Quote from on online vendor:
Cain Maduro (Nicaragua)
Strong and complex, Cain cigars are a blend of 100% Ligero tobaccos. That's 25% Esteli, 27% Condega, and 30% Jalapa. Because these cigars feature a blend of some of the strongest tobaccos in the world close attention is placed on the fermentation process. Triple fermentation allows flavors and strength to fully develop and makes these 100% ligero cigars rich and complex.
Okay. As I said before, summertime is cigar time. A couple of days ago, my beginning-of-summer cigar order arrived and some of these sticks pictured above were amongst the purchases. As with many cigar smokers my tastes have matured over time, and I have worked stronger and stronger cigars into my rotation. ‘Strength’ in the case of cigars doesn’t typically mean intensity of flavor… it means more the ‘richness’ of the smoke… the amount of nicotine and other particulate matter that make up other aspects of the smoking experience. So it is analogous to the alcohol content in a drink. You can have a strongly alcoholic drink but the taste could range from very sweet to very dry.
As you can see from the description up top, these cigars are made to be potent. Ligero tobacco is usually used as just a fraction of the mix in most cigars. Being oily and super-fermented it doesn’t burn as well as the viso and seco tobaccos that dominate most cigars. More or less ligero doesn’t typically make a huge difference in a cigar’s price, but it can affect flavor and it most definitely affects strength.
So I was game to try one of these babies. MY cigar vendor’s catalog description suggests a really big meal before trying one (probably for the same reason having food in your stomach helps you handle strong booze). But did I pay attention to that? No. No I did not.
I was thinking: y’know, I’m up for a good challenge here. I’m a seasoned man of the world. Let’s move on to a new level. Let’s BE a connoisseur.
I had a normal, not-really-big dinner, then about an hour later I poured myself a glass of port, went outside and fired one of these up. Oh it tasted good. Not the best ever, but pretty decent.
But now I’ve discovered a limit I’m not set to go beyond. Certainly not yet. Despite my bravado, I am not equipped.

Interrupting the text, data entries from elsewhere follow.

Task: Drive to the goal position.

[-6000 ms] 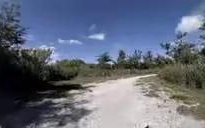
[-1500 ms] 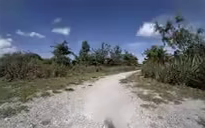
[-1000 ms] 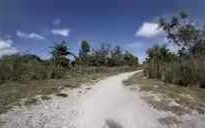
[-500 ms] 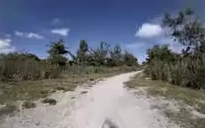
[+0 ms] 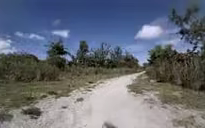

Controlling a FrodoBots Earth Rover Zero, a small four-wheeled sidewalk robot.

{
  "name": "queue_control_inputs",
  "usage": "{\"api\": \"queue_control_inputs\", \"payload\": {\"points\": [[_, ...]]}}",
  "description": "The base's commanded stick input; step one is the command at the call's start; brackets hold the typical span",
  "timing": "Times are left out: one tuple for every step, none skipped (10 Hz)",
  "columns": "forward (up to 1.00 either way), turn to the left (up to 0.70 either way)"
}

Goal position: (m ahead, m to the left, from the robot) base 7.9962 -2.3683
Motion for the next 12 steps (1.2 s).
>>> {"api": "queue_control_inputs", "payload": {"points": [[0.85,0.0],[0.85,0.0],[0.85,0.0],[0.85,0.0],[0.85,0.0],[0.85,0.0],[0.85,0.0],[0.85,0.0],[0.85,0.0],[0.85,0.0],[0.85,0.0],[0.85,0.0]]}}
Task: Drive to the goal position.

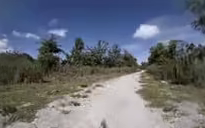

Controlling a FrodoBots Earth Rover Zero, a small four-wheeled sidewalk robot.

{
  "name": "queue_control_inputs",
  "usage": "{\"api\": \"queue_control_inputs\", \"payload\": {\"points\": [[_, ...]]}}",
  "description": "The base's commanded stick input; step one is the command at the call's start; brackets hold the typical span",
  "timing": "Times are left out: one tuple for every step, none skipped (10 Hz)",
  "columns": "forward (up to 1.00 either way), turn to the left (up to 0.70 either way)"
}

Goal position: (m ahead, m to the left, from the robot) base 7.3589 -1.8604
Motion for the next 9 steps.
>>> {"api": "queue_control_inputs", "payload": {"points": [[0.85,0.0],[0.85,-0.26],[0.85,-0.34],[0.85,-0.34],[0.85,-0.26],[0.85,-0.03],[0.85,0.0],[0.85,0.0],[0.85,0.0]]}}
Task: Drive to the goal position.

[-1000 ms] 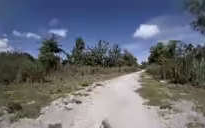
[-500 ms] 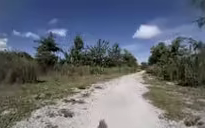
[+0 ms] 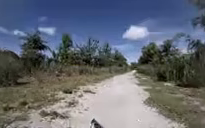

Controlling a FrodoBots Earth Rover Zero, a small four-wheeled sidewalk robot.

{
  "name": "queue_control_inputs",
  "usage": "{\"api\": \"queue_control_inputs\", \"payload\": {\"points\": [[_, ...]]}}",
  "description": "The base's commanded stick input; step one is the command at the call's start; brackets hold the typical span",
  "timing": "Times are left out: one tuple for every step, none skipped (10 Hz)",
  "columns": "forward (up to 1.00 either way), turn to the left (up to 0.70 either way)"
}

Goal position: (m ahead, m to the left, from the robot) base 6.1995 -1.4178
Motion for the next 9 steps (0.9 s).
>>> {"api": "queue_control_inputs", "payload": {"points": [[0.85,0.0],[0.85,0.0],[0.85,0.0],[0.85,0.0],[0.85,0.0],[0.85,0.0],[0.85,0.0],[0.85,0.0],[0.85,0.0]]}}
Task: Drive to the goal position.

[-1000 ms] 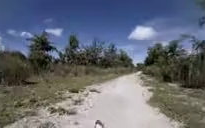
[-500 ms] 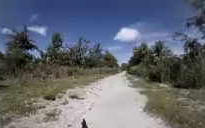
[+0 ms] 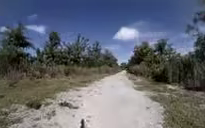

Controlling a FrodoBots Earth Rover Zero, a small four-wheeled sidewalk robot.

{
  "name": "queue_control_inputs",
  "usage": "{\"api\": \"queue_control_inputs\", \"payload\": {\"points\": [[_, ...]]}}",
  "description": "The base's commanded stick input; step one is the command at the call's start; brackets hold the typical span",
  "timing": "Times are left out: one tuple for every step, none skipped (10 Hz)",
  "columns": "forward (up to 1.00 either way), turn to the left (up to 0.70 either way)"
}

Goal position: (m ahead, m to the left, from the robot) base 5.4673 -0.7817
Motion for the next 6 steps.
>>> {"api": "queue_control_inputs", "payload": {"points": [[0.85,0.0],[0.85,0.0],[0.85,0.0],[0.85,0.0],[0.85,0.0],[0.85,0.0]]}}
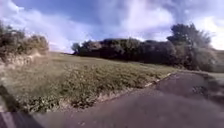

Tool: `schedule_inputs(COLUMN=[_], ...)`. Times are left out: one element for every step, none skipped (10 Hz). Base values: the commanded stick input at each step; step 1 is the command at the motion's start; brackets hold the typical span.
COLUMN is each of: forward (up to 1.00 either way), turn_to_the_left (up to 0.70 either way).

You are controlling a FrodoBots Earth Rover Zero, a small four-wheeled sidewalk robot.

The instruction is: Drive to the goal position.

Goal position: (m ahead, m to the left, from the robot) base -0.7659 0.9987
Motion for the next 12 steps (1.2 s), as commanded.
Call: schedule_inputs(forward=[0.0,0.0,0.0,0.0,0.0,0.0,0.0,0.0,0.0,0.0,0.0,0.0], turn_to_the_left=[-0.7,-0.7,-0.7,-0.7,-0.7,-0.7,-0.7,-0.7,-0.7,-0.7,-0.18,0.0])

I could only manage about two-thirds of this toro-sized (four of its six inches) before putting it down.
A lot of men have stories of when they were boys and had their first experience with tobacco. For me it was chewing tobacco when I was in Little League Baseball. Other dudes it’s cigarettes with edgier friends in the school bathroom. Along with the gagging on tobacco juice, or coughing your lungs out on smoke, there is a nausea, dizziness, or headache component that usually accompanies your first time. The pain, as it were, of losing your tobacco virginity.
Cain cigars made me feel like a virgin again. And not the cinematic, two-tears-of-happiness, sighing-on-her-pillow kind either. I’m not proud saying that, but wow. Not only was I made dizzy during the smoking, but I had something of an upset stomach and mild vertigo for almost an hour after I quit. I felt like a complete pussy. I had a cigar hangover.
I’m not going to just throw them away or anything because they are good, and quite different to other cigars I have. But these are going to need a little caution and experimentation before I settle on the best way to enjoy them. Part of the issue is that ligero tobacco doesn’t stay lit quite as well, so you wind up puffing on it a bit more than other cigars. Lightening up on how big my draw is each time would probably help. And the big goshdamn meal thing too.
I think the adline should be: Cain. The cigar that makes you its bitch.